Problem details:
For each line of the data that includes the word "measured", copy the line.

Given data:
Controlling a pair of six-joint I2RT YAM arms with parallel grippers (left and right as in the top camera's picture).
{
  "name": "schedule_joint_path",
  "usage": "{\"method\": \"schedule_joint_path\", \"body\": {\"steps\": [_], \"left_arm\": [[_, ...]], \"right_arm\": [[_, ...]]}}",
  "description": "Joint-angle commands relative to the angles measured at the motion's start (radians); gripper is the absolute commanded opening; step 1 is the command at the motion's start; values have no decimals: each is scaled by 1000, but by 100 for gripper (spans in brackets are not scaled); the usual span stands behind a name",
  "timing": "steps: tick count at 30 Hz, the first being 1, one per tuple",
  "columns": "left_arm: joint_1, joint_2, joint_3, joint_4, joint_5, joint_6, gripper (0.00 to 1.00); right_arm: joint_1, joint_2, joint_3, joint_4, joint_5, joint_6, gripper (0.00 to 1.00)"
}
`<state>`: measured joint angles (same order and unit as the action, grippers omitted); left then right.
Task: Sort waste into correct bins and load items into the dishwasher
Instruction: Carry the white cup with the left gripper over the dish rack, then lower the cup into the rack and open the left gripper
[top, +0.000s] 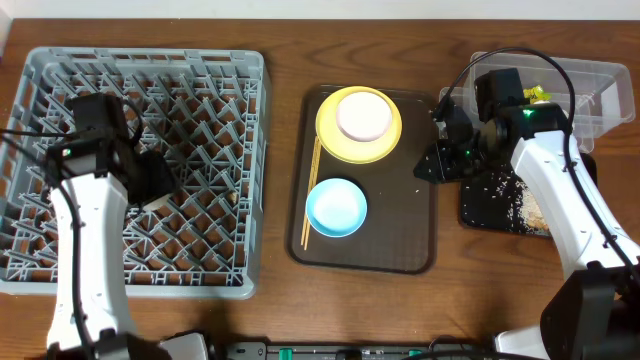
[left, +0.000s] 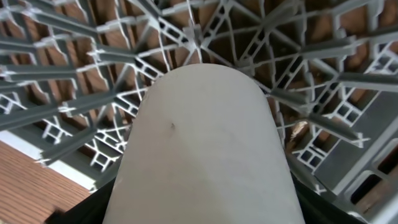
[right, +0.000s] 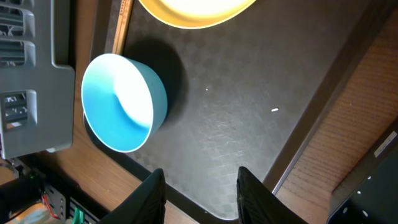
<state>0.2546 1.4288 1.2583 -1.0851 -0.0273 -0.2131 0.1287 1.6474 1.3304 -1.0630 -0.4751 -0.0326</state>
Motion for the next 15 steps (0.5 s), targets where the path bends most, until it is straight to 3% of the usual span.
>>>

Answer:
  "description": "Joint-angle commands relative to the angles measured at the motion's start (radians); gripper is the absolute commanded opening; step 1 is the command at the motion's start; values have no decimals: each is scaled by 1000, but by 100 for gripper (spans in brackets are not scaled); the usual span stands behind a name",
`<state>`: measured joint angles (same order and unit as the action, grippers omitted); left then right.

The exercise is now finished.